TI-M Responds to MACC’s Chief “Outclass Many of Our Peers” Statement;
Urges Najib to Meet the UNCAC Review
While the Malaysian Anti-Corruption Commission’s (MACC) chief, Abu Kassim Mohammad, may gloat over having more bite than other anti-graft agencies in other nations which he said were set up as mere ‘window dressing to hide corrupt practices.’
Although Abu Kassim had pointed out that even the United Nations acknowledged the MACC structure, Transparency International-Malaysia (TI-M) thinks otherwise. This is because after nearly ten years, Malaysia has yet to publish the full review report comply with the UN Convention on Corruption (UNCAC).
On 9th Dec 2003, Malaysia signed the UN Convention on Corruption (UNCAC) and subsequently issued the ratification on 24th Sept 2008. The convention entered into force on 4 Oct 2008.
The UNCAC is a legally binding international anti-corruption instrument, and touted to be the most promising initiative and the first global framework to harmonise anti-corruption efforts worldwide.
The UNCAC embodies a comprehensive global approach to corruption, recognising the importance of both preventive and punitive measures. It also addresses the cross-border nature of corruption, and includes provisions on the return of ill-gotten assets. This convention holds great promises for civil society because it provides a mandate for the participation of citizens and civil society organisations in the accountability processes.
Besides providing an international legal basis for cooperation, it is also a political tool for dialogue between countries and between governments and their citizens.
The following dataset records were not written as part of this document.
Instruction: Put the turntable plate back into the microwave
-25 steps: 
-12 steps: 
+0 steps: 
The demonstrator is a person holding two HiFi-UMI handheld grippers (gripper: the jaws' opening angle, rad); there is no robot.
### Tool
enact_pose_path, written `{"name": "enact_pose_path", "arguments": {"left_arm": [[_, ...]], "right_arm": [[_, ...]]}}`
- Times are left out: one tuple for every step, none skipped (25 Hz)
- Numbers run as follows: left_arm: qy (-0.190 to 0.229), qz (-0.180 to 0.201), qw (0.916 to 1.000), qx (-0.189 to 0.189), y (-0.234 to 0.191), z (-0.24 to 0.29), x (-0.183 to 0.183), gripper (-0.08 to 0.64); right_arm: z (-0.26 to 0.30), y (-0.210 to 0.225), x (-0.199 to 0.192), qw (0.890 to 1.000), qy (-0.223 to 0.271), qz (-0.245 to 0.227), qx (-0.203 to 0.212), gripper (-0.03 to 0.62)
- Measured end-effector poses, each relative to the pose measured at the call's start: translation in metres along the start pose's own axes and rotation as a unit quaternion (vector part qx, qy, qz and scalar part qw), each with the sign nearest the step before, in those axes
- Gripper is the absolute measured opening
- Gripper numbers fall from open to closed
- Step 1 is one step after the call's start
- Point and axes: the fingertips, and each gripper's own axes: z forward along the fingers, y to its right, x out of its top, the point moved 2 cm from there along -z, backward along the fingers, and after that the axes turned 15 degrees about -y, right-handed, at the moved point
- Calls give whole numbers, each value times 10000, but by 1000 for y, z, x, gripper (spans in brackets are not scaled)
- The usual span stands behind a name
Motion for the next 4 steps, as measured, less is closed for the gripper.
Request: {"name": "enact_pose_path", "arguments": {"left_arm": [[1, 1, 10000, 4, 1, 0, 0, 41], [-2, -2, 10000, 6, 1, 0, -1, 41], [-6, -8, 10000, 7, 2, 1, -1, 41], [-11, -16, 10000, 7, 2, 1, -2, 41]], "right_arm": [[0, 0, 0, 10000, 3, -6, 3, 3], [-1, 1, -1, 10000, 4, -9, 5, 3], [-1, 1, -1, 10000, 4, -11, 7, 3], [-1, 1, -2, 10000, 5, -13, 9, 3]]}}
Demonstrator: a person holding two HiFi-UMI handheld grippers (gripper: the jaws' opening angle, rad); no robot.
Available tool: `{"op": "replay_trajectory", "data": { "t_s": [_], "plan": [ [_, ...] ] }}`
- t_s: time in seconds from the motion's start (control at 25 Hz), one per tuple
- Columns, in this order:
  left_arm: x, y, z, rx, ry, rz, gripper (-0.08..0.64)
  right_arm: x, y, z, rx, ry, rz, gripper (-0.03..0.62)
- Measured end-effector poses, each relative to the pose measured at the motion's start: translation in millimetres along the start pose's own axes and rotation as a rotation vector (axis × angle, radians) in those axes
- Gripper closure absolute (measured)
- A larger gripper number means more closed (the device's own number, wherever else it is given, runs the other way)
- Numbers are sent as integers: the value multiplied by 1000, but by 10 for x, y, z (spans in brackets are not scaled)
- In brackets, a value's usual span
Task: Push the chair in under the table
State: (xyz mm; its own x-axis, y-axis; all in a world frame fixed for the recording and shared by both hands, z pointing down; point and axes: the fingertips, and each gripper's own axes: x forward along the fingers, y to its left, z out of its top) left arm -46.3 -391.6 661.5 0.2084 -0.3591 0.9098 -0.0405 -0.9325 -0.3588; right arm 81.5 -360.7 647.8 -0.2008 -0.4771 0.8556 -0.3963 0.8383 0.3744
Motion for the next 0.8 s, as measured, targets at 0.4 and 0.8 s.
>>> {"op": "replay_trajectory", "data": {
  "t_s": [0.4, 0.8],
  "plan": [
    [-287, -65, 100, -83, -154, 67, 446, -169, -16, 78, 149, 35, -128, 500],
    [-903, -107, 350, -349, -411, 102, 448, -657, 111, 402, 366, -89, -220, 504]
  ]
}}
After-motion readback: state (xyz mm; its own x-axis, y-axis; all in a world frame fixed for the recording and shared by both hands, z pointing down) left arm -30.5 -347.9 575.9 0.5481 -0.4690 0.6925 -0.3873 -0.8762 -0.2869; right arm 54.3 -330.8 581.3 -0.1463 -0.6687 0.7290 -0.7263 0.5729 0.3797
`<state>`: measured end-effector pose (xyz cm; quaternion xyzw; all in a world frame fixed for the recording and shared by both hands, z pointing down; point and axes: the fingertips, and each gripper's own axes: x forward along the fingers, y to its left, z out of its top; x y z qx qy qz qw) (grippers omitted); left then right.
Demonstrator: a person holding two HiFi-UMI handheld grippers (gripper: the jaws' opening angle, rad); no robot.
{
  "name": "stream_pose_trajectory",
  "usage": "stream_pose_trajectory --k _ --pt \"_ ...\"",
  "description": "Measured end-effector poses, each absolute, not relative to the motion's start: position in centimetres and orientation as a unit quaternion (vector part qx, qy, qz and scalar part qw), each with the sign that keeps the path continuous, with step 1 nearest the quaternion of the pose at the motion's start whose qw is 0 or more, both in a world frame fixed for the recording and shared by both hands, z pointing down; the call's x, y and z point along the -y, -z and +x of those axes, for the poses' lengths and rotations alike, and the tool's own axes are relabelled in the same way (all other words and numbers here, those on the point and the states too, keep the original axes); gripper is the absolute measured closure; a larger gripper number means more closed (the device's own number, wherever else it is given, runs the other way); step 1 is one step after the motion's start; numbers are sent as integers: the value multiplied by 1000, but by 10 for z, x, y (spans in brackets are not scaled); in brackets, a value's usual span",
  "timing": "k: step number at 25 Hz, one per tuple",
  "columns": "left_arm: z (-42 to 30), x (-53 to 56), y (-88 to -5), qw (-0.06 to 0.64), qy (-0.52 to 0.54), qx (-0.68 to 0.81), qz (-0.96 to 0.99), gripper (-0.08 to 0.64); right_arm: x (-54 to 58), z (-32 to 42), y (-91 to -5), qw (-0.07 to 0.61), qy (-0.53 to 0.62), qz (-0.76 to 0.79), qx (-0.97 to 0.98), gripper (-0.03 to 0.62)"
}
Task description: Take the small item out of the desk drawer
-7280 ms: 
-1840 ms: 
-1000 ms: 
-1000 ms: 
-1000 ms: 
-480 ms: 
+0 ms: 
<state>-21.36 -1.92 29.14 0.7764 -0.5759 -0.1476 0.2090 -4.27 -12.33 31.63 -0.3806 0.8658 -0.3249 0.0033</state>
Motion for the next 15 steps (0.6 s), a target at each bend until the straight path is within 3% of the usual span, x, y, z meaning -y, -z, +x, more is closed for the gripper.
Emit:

It can help to foster international exchange of expertise, good practices and lessons learned, and instrumental in coordinating international assistance.
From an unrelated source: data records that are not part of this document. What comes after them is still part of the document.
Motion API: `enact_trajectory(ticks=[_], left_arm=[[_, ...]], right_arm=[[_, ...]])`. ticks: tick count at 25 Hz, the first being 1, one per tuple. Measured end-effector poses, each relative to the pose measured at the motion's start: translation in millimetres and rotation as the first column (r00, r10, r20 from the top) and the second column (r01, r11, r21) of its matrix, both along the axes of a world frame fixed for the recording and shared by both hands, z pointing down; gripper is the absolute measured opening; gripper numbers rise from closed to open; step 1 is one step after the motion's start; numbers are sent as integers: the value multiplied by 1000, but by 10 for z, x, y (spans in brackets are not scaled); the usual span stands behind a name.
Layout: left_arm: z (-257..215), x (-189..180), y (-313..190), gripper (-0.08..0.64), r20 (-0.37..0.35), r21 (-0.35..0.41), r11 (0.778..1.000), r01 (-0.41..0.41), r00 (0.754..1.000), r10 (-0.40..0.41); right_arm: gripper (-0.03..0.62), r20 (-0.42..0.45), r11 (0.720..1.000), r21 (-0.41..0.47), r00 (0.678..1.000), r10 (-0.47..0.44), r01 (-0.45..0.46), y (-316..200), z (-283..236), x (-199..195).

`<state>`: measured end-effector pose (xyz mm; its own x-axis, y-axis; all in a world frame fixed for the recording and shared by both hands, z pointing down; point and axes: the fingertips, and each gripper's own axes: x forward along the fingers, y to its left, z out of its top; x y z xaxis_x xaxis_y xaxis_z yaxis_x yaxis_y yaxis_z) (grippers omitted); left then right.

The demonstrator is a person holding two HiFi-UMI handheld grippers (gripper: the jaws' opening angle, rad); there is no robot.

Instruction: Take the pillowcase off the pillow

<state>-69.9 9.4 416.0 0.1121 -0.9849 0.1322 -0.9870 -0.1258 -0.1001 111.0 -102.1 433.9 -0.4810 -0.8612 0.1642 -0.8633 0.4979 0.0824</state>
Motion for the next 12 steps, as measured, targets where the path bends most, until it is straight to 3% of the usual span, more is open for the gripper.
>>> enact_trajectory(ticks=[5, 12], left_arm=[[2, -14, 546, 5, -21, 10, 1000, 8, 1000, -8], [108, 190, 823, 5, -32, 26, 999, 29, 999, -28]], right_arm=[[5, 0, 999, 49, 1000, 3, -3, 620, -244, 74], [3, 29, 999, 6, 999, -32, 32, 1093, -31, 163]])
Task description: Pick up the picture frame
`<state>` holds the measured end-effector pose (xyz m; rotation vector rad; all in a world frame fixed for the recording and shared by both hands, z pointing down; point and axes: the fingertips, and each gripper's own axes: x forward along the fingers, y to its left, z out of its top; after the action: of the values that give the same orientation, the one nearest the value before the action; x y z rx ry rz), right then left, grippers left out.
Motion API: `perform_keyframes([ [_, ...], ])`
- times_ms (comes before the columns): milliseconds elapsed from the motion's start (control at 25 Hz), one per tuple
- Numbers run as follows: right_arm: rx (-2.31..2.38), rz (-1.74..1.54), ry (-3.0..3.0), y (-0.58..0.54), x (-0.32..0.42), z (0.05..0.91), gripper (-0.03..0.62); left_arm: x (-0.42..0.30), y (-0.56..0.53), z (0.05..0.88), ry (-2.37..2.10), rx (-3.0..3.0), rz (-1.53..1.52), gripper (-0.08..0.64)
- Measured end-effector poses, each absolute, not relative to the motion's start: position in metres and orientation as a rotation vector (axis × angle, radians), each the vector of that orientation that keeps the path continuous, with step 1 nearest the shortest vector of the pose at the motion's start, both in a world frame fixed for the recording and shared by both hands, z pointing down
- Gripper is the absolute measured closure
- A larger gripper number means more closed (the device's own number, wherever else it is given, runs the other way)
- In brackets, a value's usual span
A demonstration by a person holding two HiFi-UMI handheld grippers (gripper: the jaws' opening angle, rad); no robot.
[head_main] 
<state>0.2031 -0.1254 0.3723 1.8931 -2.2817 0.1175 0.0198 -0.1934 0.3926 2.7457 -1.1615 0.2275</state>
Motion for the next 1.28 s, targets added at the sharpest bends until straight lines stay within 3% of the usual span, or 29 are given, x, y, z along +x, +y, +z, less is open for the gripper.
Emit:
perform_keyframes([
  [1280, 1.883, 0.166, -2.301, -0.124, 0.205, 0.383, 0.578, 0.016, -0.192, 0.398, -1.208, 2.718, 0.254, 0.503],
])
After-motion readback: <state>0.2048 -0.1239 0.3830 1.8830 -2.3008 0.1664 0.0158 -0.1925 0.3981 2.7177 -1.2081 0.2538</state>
A total of 165 countries have ratified the Convention, since it was first adopted by the UN General Assembly in October 2003. However, five years down the road since 2008 , Malaysia has yet to meet the full requirements of UNCAC Review to assess what the administration under Prime Minister, Dato’ Seri Najib Tun Razak has implemented in its fight against corruption. The first 5-year cycle review by two peer state parties covering UNCAC Chapter III (Criminalization and Law Enforcement) and IV (Interactional Cooperation). The summary review report was submitted to United Nations Office on Drugs and Crime (UNODC) at the Conference of the States Parties to the United Nations Convention against Corruption on 30 May 2013. The review of implementation would be resumed in the 4th Session in Panama City from 26 – 27 November 2013.
Transparency International (TI-M) therefore calls upon Najib’s administration and Pemandu’s NKRA against Corruption to kick start the review process and to engage the civil society organizations (CSOs) as they play an important critic of governments’ implementation of the UNCAC and of the transparency of the review process. The key transparency points include (a) publish the government focal point details; (b) consult with civil society throughout the review – particularly in preparing the self-assessment; (c) authorise a country visit and include CSOs in the visit; and (d) publish the self-assessment and full country report. Any further delay would not augur well on Najib’s administration in its role as efforts to fight corruption.
The convention had in fact entered into force since December 2005, and as of October 2012 there are 165 countries that are acknowledged as Parties to the convention. Twenty-three countries have authorised publication of their full review reports on the UNODC website. This is an opportunity for Malaysia to ratify its own laws in line with the UNCAC to publish the full country report at the 4th Session in Panama City in November 2013.